Reactions are punching that person who insulted you, or are shredding your dumb boss' important documents. They may make you feel better momentarily, but do nothing to actually improve the situation or your mood in the long run. Actions are deciding to just ignore and avoid the toxic person who is upsetting you, or to speak with your boss or their boss or the HR person to figure out what they're doing wrong and how to go about changing that.
So if you have a new product, say, a new print, and you set up a presale and are worried about it selling, ask yourself, is worrying about the presale outcome going to change anything? By worrying and stressing and checking your email minute after minute to see if anyone bought anything going to really help? If you're worried about sales, why don't you take that time instead to send off press releases to blogs that you think might be interested in your product? Or how about you use the time to tweet and facebook about your new print? Or, if you can't help hitting refresh over and over, go take a walk and clear your head. And don't bring your smartphone, because you know you'll be checking your email from there.
Overall, it's about figuring out what you can control and what you can't. You can control your emotions, and how much work you put into whatever it is you're trying to achieve. You can't control other people or their actions. You can control whether or not you're prepared for rain, but you can't control whether or not your craft fair is rained out. You can control whether or not you practice enough for your dance recital or novel reading, but you can't control whether or not people like what you do.
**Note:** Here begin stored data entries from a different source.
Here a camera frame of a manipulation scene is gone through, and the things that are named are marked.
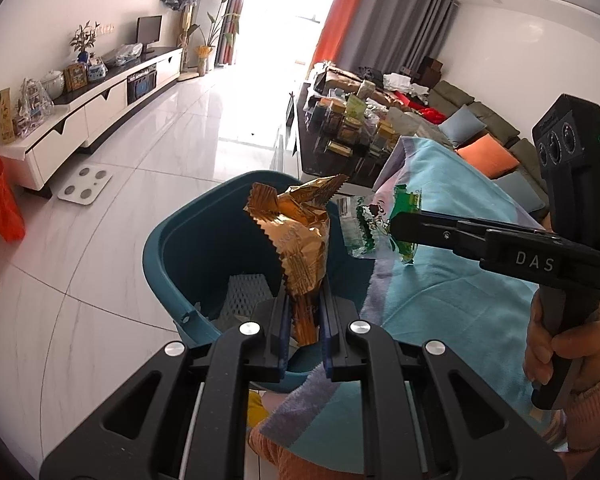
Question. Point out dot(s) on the dark patterned curtain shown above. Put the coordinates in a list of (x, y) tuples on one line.
[(232, 10)]

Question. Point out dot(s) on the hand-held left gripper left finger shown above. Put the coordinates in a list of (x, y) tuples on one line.
[(283, 345)]

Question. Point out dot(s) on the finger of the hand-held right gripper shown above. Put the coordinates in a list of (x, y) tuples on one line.
[(430, 230)]

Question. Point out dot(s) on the white ceramic jar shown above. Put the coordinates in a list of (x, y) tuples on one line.
[(53, 84)]

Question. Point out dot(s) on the white body scale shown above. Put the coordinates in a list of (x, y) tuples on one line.
[(85, 186)]

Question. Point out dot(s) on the group of food jars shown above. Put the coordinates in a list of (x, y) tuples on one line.
[(350, 125)]

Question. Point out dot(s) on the clear plastic bag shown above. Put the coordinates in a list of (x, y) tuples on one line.
[(122, 54)]

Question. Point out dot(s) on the clear green printed wrapper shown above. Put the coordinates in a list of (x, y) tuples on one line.
[(370, 225)]

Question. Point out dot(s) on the orange plastic bag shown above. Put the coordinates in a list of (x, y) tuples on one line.
[(0, 200)]

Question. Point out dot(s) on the dark coffee table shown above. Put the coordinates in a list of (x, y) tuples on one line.
[(320, 160)]

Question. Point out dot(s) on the blue white porcelain jar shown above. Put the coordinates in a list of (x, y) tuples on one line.
[(96, 70)]

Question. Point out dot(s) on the brown box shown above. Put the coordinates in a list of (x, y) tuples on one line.
[(431, 71)]

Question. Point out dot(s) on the white foam fruit net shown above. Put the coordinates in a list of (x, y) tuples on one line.
[(245, 295)]

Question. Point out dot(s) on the beige printed box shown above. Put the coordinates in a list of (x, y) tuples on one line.
[(5, 117)]

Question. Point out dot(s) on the blue-grey cushion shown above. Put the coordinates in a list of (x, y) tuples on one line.
[(522, 192), (462, 127)]

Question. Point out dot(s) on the tall potted floor plant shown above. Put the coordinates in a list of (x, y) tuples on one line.
[(215, 35)]

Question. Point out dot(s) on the white TV cabinet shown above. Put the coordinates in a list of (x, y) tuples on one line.
[(105, 105)]

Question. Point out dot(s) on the grey curtain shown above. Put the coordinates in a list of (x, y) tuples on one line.
[(405, 25)]

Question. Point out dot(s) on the gold foil wrapper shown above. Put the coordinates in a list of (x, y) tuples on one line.
[(300, 240)]

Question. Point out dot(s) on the clear plastic gift package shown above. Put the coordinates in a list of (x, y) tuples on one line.
[(32, 107)]

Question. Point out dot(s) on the green sofa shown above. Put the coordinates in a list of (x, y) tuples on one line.
[(500, 125)]

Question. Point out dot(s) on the framed picture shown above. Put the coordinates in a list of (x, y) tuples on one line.
[(75, 77)]

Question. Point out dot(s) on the person's right hand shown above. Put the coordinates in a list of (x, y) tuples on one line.
[(540, 355)]

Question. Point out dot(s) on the orange curtain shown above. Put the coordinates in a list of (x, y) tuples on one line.
[(340, 10)]

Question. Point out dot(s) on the teal blanket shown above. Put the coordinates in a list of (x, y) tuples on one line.
[(455, 310)]

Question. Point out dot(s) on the blue vase with dried plant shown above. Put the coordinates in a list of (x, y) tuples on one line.
[(84, 42)]

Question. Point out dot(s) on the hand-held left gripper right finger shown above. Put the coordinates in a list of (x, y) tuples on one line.
[(326, 355)]

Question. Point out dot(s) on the teal plastic bin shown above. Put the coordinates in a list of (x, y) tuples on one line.
[(180, 250)]

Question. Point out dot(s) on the pile of clothes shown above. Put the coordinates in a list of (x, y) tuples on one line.
[(395, 85)]

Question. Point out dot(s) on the black monitor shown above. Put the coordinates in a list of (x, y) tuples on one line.
[(149, 30)]

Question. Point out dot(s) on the orange cushion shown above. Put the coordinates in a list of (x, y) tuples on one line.
[(487, 157)]

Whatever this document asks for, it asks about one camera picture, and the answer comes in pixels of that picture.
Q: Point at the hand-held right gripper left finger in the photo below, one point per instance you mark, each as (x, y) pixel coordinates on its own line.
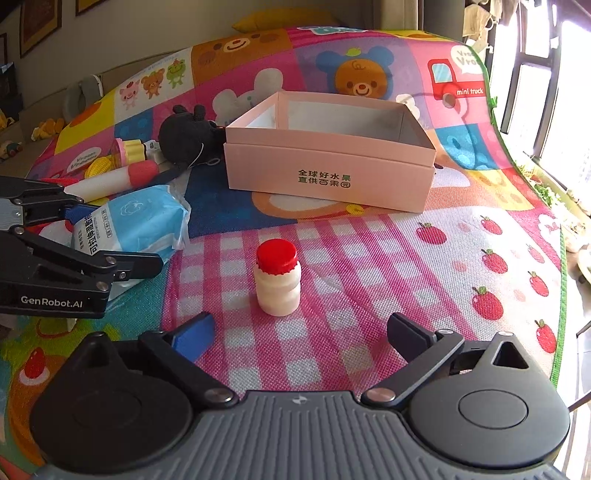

So remember: you have the choice and the freedom to be happy. Whether or not you choose to be happy is a whole different story. By doing all you can and trying your best, that's all you really have control of. Let go of the worry about external factors that are out of your control, and you'll find that you'll be less stressed, you'll be more in-tune with what you really want and really care about, and you'll find that you'll discover new ways of making what you do want to happen come true.